- Opening Delimiter -
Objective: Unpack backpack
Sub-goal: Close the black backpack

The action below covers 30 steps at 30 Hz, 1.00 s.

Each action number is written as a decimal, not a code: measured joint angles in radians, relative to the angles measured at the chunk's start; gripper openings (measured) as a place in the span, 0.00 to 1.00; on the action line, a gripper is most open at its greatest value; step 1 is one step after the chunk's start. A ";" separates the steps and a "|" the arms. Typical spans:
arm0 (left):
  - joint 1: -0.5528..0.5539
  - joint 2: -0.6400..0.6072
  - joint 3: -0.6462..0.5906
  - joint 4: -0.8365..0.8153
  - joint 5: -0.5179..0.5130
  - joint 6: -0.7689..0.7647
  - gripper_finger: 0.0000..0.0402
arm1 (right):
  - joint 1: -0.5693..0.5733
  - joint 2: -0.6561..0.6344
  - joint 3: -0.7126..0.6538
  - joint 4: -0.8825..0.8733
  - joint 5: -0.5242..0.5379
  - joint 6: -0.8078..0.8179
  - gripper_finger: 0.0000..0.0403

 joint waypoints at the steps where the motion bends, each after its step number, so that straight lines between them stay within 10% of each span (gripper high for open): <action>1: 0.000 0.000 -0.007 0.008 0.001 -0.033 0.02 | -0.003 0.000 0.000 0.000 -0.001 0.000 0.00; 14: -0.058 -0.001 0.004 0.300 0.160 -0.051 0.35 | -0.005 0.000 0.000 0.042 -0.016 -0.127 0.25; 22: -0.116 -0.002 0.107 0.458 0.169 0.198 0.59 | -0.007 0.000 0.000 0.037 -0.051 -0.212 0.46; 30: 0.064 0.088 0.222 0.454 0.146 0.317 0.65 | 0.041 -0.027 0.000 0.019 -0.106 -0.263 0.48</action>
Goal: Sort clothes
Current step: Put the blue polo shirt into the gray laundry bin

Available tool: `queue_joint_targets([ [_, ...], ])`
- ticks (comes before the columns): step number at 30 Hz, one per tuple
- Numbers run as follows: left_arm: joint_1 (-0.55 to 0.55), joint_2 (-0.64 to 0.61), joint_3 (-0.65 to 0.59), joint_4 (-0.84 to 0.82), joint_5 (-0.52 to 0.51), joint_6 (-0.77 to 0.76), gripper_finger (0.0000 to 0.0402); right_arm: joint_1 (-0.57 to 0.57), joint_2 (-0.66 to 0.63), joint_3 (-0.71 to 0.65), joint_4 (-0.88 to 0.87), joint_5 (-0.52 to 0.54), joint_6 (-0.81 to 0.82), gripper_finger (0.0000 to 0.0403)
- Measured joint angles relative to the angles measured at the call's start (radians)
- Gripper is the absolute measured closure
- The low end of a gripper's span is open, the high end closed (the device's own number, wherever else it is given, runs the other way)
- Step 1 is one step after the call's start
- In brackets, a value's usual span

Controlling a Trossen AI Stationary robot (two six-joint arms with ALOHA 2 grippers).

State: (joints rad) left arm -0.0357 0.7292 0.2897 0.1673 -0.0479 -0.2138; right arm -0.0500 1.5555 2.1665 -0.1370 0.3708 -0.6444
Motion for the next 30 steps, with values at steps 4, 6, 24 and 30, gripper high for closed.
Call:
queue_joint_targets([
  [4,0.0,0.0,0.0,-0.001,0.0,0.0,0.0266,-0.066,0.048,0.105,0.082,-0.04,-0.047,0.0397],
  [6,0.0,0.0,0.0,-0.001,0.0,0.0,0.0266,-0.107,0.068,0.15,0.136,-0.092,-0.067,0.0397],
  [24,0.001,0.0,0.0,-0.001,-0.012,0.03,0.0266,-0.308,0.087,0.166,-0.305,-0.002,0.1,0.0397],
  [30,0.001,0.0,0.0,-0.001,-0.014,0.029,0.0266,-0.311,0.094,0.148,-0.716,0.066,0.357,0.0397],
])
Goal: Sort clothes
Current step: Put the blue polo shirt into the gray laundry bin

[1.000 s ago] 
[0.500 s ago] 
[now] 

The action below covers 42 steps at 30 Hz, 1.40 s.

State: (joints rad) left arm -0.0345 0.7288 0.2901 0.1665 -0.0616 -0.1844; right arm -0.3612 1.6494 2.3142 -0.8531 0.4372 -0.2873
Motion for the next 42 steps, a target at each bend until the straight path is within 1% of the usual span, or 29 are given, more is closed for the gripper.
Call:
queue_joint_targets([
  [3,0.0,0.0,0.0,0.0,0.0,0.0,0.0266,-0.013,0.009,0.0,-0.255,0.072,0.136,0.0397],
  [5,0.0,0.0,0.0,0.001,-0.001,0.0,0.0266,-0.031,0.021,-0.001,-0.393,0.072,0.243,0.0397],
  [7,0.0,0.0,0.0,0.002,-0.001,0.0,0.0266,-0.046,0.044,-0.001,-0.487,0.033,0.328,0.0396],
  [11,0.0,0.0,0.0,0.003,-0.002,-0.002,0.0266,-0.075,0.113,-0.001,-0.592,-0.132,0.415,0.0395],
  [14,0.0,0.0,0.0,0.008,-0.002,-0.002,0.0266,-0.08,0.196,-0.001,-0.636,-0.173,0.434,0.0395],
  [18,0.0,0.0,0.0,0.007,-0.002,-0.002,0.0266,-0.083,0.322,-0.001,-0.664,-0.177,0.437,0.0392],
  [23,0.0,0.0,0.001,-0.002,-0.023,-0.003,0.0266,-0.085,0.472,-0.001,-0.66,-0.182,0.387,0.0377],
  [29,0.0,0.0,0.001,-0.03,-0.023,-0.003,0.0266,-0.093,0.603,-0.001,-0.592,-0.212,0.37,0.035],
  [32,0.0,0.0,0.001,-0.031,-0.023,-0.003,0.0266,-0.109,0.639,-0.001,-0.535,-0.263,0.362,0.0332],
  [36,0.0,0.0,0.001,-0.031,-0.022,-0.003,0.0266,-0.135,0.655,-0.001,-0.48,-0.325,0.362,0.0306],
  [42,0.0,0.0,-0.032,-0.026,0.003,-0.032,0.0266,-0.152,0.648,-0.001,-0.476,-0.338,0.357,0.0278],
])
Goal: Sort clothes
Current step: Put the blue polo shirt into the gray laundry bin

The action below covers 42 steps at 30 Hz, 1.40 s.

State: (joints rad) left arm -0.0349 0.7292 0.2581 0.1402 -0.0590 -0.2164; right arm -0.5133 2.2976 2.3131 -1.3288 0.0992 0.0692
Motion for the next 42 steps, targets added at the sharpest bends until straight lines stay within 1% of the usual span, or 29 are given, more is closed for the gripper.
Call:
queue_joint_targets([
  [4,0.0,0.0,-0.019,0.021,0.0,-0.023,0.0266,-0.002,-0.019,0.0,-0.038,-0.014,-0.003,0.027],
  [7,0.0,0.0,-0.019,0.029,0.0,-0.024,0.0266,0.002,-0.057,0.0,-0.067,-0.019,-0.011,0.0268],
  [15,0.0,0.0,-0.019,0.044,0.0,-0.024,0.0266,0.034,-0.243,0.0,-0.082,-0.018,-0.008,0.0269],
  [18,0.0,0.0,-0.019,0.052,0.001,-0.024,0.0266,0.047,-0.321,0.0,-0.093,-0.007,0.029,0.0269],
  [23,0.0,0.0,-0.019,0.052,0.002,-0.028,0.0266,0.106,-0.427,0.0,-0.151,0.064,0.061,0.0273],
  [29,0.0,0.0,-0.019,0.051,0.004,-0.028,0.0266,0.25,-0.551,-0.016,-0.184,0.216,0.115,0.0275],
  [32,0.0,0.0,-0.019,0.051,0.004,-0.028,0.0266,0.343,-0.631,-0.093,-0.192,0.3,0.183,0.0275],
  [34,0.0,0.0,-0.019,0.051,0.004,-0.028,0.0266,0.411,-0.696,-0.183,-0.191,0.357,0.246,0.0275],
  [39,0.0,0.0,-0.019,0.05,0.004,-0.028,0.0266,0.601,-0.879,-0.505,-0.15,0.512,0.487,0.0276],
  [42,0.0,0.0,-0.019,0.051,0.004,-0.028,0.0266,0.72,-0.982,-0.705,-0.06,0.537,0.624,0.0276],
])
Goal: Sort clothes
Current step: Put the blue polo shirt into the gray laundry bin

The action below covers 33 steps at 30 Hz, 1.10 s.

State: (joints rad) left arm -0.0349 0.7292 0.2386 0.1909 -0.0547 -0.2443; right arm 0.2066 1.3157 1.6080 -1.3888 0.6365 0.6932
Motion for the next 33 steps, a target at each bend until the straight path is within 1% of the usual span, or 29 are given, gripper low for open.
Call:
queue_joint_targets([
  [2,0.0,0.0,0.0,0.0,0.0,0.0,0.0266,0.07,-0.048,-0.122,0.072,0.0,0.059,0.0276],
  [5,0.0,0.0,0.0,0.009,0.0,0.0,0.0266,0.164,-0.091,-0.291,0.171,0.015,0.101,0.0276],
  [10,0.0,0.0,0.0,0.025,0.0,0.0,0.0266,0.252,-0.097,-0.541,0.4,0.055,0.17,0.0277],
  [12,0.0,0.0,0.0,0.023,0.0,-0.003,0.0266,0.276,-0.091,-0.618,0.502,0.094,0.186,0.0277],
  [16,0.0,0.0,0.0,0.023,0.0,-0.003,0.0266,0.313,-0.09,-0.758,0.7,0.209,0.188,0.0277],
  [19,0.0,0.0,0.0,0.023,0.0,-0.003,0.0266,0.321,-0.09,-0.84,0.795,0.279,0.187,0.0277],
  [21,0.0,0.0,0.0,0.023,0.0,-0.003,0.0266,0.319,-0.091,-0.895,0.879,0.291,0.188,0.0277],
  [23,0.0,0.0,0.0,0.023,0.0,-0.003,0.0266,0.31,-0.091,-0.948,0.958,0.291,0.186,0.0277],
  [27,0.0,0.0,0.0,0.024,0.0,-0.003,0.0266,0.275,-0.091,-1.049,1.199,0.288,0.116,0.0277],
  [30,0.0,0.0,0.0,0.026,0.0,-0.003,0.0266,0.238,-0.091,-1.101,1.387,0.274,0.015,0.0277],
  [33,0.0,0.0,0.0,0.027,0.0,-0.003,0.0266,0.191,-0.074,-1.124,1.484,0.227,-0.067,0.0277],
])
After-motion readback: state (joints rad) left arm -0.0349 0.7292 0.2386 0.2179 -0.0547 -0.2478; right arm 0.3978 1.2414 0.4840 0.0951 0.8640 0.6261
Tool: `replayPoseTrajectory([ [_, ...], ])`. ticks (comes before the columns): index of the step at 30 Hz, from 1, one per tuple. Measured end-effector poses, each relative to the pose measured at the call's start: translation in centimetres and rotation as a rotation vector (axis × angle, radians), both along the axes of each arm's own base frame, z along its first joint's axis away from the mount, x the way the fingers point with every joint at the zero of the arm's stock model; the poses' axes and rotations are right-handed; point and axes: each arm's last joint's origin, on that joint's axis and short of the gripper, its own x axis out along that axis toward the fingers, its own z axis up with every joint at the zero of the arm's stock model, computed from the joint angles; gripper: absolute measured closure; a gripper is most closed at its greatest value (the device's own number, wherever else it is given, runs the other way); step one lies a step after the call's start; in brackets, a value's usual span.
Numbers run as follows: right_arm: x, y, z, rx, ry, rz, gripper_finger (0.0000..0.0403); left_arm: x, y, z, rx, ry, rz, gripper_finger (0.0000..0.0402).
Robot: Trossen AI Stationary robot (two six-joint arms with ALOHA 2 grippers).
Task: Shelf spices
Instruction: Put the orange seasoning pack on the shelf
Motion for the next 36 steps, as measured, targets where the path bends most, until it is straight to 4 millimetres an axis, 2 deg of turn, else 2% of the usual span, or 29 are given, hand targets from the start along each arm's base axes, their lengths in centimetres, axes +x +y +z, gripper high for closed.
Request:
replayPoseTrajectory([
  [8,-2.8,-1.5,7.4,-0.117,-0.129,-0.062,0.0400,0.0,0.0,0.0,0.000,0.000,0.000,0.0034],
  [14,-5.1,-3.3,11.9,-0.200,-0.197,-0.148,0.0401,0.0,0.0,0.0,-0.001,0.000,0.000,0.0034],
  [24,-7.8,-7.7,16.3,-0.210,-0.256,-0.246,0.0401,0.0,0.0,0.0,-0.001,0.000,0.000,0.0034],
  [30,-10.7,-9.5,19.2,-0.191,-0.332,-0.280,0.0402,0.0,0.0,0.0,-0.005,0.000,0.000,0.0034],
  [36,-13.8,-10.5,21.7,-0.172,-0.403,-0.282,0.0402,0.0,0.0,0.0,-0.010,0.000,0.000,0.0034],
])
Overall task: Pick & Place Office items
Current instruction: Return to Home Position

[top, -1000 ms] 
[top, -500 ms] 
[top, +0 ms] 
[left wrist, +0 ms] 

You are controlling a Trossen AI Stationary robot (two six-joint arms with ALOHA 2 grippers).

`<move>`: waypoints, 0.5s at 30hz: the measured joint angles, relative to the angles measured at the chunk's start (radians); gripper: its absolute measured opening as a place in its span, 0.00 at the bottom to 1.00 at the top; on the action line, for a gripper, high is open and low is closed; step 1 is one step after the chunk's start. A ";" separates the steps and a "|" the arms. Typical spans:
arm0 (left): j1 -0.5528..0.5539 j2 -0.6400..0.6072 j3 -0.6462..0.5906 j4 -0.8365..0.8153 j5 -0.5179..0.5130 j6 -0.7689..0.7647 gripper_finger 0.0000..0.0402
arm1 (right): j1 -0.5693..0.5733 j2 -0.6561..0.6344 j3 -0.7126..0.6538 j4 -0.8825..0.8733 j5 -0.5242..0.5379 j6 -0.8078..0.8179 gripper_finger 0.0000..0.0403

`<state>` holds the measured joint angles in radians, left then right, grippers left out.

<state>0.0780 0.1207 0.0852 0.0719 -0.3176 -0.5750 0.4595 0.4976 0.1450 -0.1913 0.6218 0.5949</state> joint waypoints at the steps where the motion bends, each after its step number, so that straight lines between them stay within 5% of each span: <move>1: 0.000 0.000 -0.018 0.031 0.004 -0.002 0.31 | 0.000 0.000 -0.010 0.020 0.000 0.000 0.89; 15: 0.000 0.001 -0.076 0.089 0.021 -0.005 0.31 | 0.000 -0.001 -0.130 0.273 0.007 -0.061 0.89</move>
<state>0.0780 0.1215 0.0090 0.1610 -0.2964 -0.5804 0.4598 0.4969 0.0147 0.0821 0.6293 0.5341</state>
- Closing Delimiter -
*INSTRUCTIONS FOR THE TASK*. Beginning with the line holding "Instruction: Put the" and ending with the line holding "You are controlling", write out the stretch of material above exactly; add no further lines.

*RESPONSE*.
Instruction: Put the orange seasoning pack on the shelf
Motion for the next 36 steps, as measured, targets where the path bends most, until it is straight to 4 millimetres an axis, 2 deg of turn, else 2% of the usual span, or 29 are given, hand targets from the start along each arm's base axes, their lengths in centimetres, axes +x +y +z, gripper high for closed.
Request:
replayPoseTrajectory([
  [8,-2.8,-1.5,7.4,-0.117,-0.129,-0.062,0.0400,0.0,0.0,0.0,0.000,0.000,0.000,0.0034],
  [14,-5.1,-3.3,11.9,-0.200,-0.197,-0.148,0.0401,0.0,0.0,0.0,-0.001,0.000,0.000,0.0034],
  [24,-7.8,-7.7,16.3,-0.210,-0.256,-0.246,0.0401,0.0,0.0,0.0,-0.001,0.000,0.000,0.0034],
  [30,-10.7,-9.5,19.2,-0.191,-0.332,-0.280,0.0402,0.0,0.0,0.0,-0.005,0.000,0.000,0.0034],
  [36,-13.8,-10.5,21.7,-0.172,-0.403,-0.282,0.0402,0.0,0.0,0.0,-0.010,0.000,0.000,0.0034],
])
Overall task: Pick & Place Office items
Current instruction: Return to Home Position

[top, -1000 ms] 
[top, -500 ms] 
[top, +0 ms] 
[left wrist, +0 ms] 

You are controlling a Trossen AI Stationary robot (two six-joint arms with ALOHA 2 grippers).

Besides the given answer, there is nothing more to add.